SENIOR SERIES: A profile look at triumphs and struggles experienced by some Aurora senior prep athletes in the time of the coronavirus pandemic:
Courtney Oakes is Sentinel Colorado Sports Editor. Reach him at 303-750-7555 or [email protected] Twitter: @aurorasports. IG: Sentinel Prep Sports
Just a couple of years ago, Dakota Makinen knew next to nothing about golf.
The game has turned out to be the golden ticket for the future for the 18-year-old Aurora resident.
Before the coronavirus pandemic threw everything into chaos, Makinen became one of the 2020 winners of the Chick Evans Scholarship, which annually goes to a number of graduating high school senior caddies who demonstrate excellence on and off the golf course. The full-ride scholarship — named for famed Chicago amateur golfer Charles “Chick” Evans Jr. — has provided for the higher educational needs of more than 11,000 caddies since its inception in 1930.
“I started off literally knowing almost nothing about golf; the day before (caddy) training, I was begging my dad to show me which one was the putter and which was the driver,” Makinen told the Sentinel.
“I picked up most of my knowledge in tournaments and high stakes moments where players will talk out loud. The other caddies were super nice to me when I came in and they would also fill me in on lingo and jargon, so that helped, too.”

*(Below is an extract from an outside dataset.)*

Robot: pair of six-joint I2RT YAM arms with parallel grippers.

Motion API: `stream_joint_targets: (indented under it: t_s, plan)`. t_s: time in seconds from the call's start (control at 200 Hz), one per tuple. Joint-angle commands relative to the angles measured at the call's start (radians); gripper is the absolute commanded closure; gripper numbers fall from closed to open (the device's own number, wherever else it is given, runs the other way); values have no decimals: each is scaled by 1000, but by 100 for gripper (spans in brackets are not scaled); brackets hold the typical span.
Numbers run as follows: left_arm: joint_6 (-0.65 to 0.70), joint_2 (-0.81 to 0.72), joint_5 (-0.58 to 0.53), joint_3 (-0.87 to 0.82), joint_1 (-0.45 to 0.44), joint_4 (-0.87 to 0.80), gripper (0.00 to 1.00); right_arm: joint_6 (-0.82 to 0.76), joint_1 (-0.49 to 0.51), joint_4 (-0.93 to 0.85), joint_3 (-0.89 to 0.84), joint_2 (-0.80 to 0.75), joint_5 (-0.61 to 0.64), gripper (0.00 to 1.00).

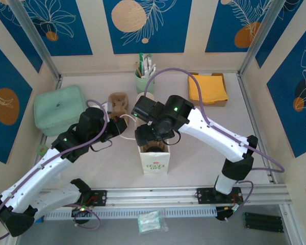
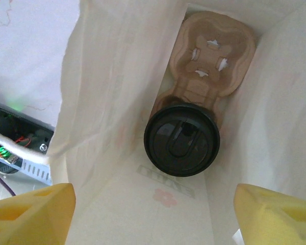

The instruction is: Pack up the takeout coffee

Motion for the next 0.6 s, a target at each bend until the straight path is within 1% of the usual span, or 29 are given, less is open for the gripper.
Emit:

Even after two years and 175 loops (rounds) she’s caddied — plus a few years watching her dad, Ben, play on a recreational basis — she still considers herself far from an expert on the game. But Makinen has mastered the mental part of the job, which has made her an often-requested caddy at the Denver Country Club.
“I think it is very much about being able to quickly assess someone,” she said. “Each player is unique and individual in their own way, so you have to approach them differently. It’s all about human connection and understanding right of the bat what kind of person they are and what they need.”
The Denver Country Club has a tradition of caddies selected for the Evans Scholarship and Makinen continued the tradition. The scholarship (awarded by the Western Golf Association) is estimated to be worth $120,000, as it covers four years of tuition at the University of Colorado in Boulder as well as lodging at the Evans Scholarship House on campus.
Encouraged to apply for the scholarship by those at her home course, Makinen went through the application process and waited for an answer, which came in the form of an envelope that arrived at her house in February. Her dad took a picture of it and texted it to her while she was helping with auditions for a production at her school, the Denver School of the Arts.
When she got home in the evening, the congratulations letter she found on the inside literally changed her life.
“My dad was more emotional than I was,” Makinen recalled. “It didn’t really register at first, then we just started jumping around and celebrating. … I am absolutely thrilled to be a recipient of the scholarship. It’s an incredible weight lifted off my shoulders. My dad is a single dad and a musician, so college was going to be a stretch.
“This makes a world of difference in our lives.”
The coronavirus has kept Makinen off the golf course and brought an early end to her school, but it has taught her a new way of looking at things in the future.
“I think what the pandemic has taught me is really to appreciate each day and fully live in the moments,” she said. “I’ve also seen more people practicing love and checking on each other. My neighbor called me over the other day and asked if we have enough groceries. My biggest hope is that everyone will take these things forward after this is over.”
Two Regis Jesuit High School students — Giovanny Gordillo of Cherry Hills Country Club and Fenton Dowling of Meridian Golf Club — join Makinen as locals among the list of 13 Colorado winners of the Evans Scholarship.